**Work required**
All that is needed is an exact copy of the lines from the beginning of the data below through the line containing "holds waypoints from", minus the pictures.

::::

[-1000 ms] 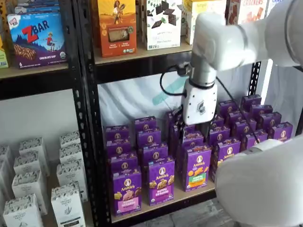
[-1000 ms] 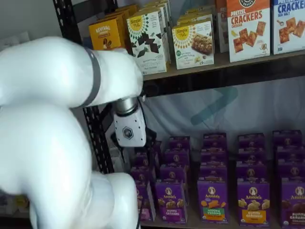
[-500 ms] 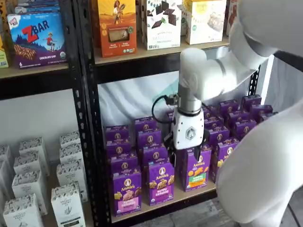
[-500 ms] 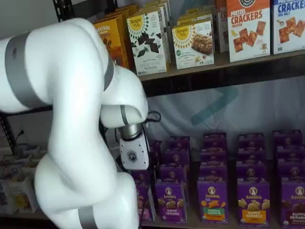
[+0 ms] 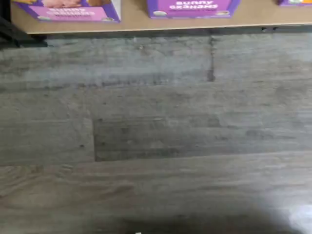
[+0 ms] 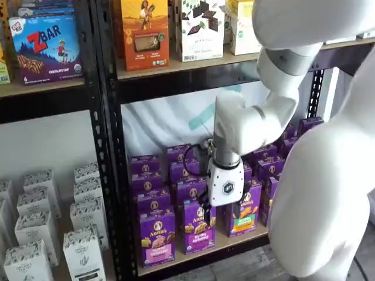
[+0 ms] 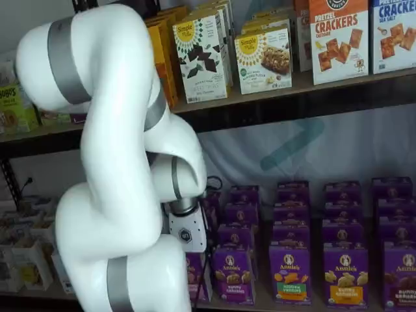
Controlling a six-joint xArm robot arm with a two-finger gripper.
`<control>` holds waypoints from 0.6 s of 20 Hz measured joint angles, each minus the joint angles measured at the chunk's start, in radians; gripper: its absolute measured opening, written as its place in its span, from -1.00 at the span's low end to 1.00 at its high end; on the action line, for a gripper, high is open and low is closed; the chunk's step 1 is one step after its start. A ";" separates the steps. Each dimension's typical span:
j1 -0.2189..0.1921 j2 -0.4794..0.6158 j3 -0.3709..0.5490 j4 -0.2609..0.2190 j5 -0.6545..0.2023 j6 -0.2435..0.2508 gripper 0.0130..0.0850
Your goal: Pick up the purple box with a pink patch in the middle, on the bottom shelf, the first box from the left
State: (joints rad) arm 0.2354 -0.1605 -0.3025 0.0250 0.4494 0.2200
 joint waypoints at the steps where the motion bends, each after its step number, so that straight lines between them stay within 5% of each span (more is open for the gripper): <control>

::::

**Solution**
[-1000 ms] 
[-1000 ms] 
[-500 ms] 
[-500 ms] 
[+0 ms] 
[+0 ms] 
[+0 ms] 
Controlling a six-joint xArm robot arm with a two-finger gripper.
`<control>` holds waypoints from 0.6 s of 20 Hz measured joint angles, each minus the joint angles measured at the chunk's start, in radians; gripper: its absolute measured opening, written as its place in its span, from -1.00 at the span's low end to 1.00 at its high end; on the action line, for a gripper, high is open and low is closed; the chunk's step 1 is one step after its start. A ";" separates the steps. Each dimension's typical span:

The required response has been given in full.